A Ti, Padre Celestial, nos encomendamos enteramente y sin reservas, pues Tú eres nuestro amado y amantísimo Padre.
Coloco estas palabras como inicio de la novena a Dios Padre que hoy iniciamos, porque es así como nosotros, los hombres, deberíamos vivir.
Si lo haríamos realidad, Amado Padre, ¡cuán distintas serían las cosas! Los hombres despertaríamos a la realidad, y Tú, Amado Padre, podrías concedernos todo aquello que has previsto para nosotros. Tu Corazón podría reposar en el nuestro y nosotros, ofrecerte una morada.
¿Dónde están los impedimentos para que esto suceda?
El problema no viene de parte Tuya, Padre, pues Tú velas sobre nosotros de día y de noche (cf. Sal 139,5.11-12) y nos llamas por nuestro nombre para que te escuchemos. “Te he llamado por tu nombre; eres mío” –nos dices Tú a través de la Escritura (Is 43,1).
¿Dónde está, entonces, el impedimento?
¡Ciertamente aún no te conocemos bien! Pues si te conociéramos, entonces te amaríamos, y lo haríamos con todo nuestro corazón; y nos acercaríamos a Ti llenos de confianza. Y si tuviésemos esta confianza, se desvanecerían todas las falsas imágenes que tenemos de Ti; desaparecerían todos los miedos, todas las reservas, aquella reverencia servil, que entristece Tu corazón; se disiparía la niebla. Entonces empezaríamos a ver. Y ¿qué descubriríamos? Un Padre, lleno de ternura y amor, que nos dice: “Ven, hijo mío, acércate, te estoy esperando.”
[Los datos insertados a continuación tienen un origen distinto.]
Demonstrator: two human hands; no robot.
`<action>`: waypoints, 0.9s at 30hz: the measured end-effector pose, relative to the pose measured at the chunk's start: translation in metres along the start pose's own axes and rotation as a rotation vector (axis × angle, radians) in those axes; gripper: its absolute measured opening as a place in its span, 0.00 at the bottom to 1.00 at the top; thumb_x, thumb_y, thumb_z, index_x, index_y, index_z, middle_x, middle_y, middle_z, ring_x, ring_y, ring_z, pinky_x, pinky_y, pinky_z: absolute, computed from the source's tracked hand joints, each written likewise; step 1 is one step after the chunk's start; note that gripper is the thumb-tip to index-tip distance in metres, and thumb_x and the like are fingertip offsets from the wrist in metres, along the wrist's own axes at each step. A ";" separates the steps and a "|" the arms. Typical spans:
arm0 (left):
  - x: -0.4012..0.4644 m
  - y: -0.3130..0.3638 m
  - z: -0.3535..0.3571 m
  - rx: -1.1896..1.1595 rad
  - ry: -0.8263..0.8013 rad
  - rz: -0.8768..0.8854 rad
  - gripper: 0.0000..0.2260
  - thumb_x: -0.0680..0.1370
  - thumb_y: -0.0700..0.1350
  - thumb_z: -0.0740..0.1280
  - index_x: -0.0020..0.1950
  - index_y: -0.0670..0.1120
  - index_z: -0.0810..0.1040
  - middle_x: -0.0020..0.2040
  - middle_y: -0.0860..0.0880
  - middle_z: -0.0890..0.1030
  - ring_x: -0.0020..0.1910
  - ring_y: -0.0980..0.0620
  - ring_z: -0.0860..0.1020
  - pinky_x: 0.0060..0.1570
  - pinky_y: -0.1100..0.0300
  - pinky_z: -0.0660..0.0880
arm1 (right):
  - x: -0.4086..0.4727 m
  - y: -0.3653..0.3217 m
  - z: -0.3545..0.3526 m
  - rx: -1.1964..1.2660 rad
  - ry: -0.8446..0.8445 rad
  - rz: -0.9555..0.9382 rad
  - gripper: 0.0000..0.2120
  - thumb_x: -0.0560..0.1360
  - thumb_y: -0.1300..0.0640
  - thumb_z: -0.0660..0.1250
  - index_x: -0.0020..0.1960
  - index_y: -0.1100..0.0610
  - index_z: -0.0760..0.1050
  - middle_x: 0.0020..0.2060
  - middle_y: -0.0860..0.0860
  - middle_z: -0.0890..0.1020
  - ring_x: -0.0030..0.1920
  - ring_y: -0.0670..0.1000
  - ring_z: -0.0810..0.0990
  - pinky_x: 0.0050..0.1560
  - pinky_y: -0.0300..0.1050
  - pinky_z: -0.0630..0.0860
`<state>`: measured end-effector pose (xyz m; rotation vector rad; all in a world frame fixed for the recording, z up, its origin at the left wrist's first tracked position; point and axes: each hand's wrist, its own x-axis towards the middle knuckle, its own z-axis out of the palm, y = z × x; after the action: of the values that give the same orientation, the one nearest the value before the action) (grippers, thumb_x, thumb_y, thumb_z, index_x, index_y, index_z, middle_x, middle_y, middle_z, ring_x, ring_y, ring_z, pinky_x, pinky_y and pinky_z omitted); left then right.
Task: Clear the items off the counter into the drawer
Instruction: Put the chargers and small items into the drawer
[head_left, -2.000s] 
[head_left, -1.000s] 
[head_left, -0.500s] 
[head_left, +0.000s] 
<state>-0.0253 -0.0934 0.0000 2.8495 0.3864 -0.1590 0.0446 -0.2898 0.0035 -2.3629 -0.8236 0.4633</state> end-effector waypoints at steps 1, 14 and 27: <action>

Así que Tú, Padre, eres muy distinto a lo que veo sólo borrosamente. Estás mucho más cerca de mí de lo que podría imaginar:
“¿Acaso olvida una madre a su niño, sin compadecerse del hijo de sus entrañas? Pues aunque ella lo olvidase, yo jamás te olvidaría” (Is 49,15).
¡Así eres Tú entonces!
Y si eres así, ¿por qué no simplemente me arrojo a tus brazos? ¿Por qué sigo queriendo asegurar yo mismo mi vida todo el tiempo? ¿Por qué sigo buscando falsas seguridades? ¿Por qué?
Es extraño, porque sé que nada perdura realmente si no viene de Ti. Esto es lo que me enseña el “libro de la vida”.
¿Por qué, entonces, aún dudo en entregarme enteramente a Ti?
¿Sabes qué, Amado Padre? ¡Mejor dejaré de darle vueltas al asunto! Simplemente vengo a Ti y te declaro mi amor, pues Tú eres mi Padre.